Author: Shobhan Saxena
Publication: The Times of India
Date: February 22, 2009
http://timesofindia.indiatimes.com/Sunday-TOI/Real-Bharat-Reel-India/articleshow/4167223.cms
Those photographs all but made us smell the
dust. A peasant squatting on parched land, staring at a harsh blue sky with
stony eyes.
It was the image that defined India for decades
- a newly-independent nation of millions, where drought and floods took turns
to torment the people. Writers and filmmakers came from far away to capture
the real India - poor people and scabby dogs sharing space in hot dustbowls.
Now, thanks to Aravind Adiga, Danny Boyle, Simon Beaufoy and David Miliband,
it's being argued that the real India is back in focus. Is it?
The truth is the real India never really went
away - in real life or fiction. In the '50s and '60s, the best, most popular
Bollywood stories were told by Raj Kapoor, who often played the underdog.

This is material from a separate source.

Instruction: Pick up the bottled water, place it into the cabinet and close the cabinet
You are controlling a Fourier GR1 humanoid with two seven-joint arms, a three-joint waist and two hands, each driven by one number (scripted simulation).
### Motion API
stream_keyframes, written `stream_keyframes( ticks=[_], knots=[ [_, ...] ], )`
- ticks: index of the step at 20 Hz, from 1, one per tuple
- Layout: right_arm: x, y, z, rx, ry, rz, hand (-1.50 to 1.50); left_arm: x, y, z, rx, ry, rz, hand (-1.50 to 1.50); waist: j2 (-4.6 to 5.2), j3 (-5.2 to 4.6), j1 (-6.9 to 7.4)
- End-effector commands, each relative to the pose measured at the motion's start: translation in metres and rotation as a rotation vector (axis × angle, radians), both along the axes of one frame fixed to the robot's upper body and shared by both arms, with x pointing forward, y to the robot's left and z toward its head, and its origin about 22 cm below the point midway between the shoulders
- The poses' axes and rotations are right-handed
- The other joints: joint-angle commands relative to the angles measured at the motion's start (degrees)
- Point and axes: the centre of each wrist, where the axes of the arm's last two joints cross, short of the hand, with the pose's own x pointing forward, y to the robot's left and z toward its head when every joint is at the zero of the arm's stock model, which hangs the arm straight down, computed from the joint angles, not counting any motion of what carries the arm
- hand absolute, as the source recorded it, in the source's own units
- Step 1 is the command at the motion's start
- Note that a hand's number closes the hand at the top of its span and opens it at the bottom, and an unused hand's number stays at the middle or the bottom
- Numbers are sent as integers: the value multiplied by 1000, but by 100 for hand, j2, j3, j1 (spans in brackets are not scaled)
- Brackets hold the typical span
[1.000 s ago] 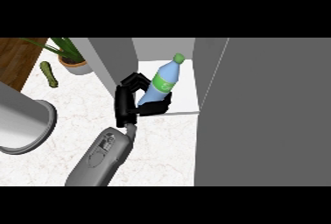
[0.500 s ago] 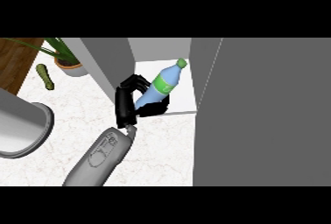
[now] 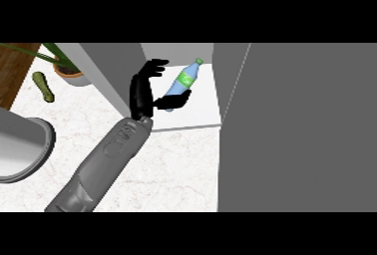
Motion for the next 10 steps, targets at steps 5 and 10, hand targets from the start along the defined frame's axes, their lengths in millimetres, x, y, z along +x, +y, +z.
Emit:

He was a Chaplinesque tramp living on a footpath and trying to make both ends
meet in the big, bad city. The trend continued into the '70s and '80s when
angry young men - born in gutters and raised on the sidewalks - fought pitched
battles with the men who ran the system. In the world of literature, the standards
set by pre-Independence giants such as Premchand were continued by writers
like Mulk Raj Anand and Mahashweta Devi who crafted fascinating stories about
poverty and struggle.
With such a rich collection of stories about
the real India already with us, why do we credit the new kids on the block
with its creation? Narendra Jadhav, vice-chancellor of Pune University and
author of the Dalit family story Outcaste: A Memoir, says, "I don't think
Adiga and Boyle have shown the real India. There is a silent revolution happening
in India, with millions of people who have lived on the margins for centuries,
now experiencing positive changes in their life. Adiga's The White Tiger and
Slumdog Millionaire show the bad side of this change. That's also a reality
but it's not the real India." Jadhav's multilayered saga traces the awakening
of Dalits over three generations. No story about the real India could be more
real than this.
The book, translated into 17 languages, has
been a bestseller in many European countries. It has sold 200,000 copies just
in South Korea. "It's a story of triumph but it's not a rags-to-riches
story. It's a story of courage and hard work. My father never went to school
but I went to the US to do my PhD," says Jadhav, formerly chief economist
of the RBI. "It's a book with universal appeal."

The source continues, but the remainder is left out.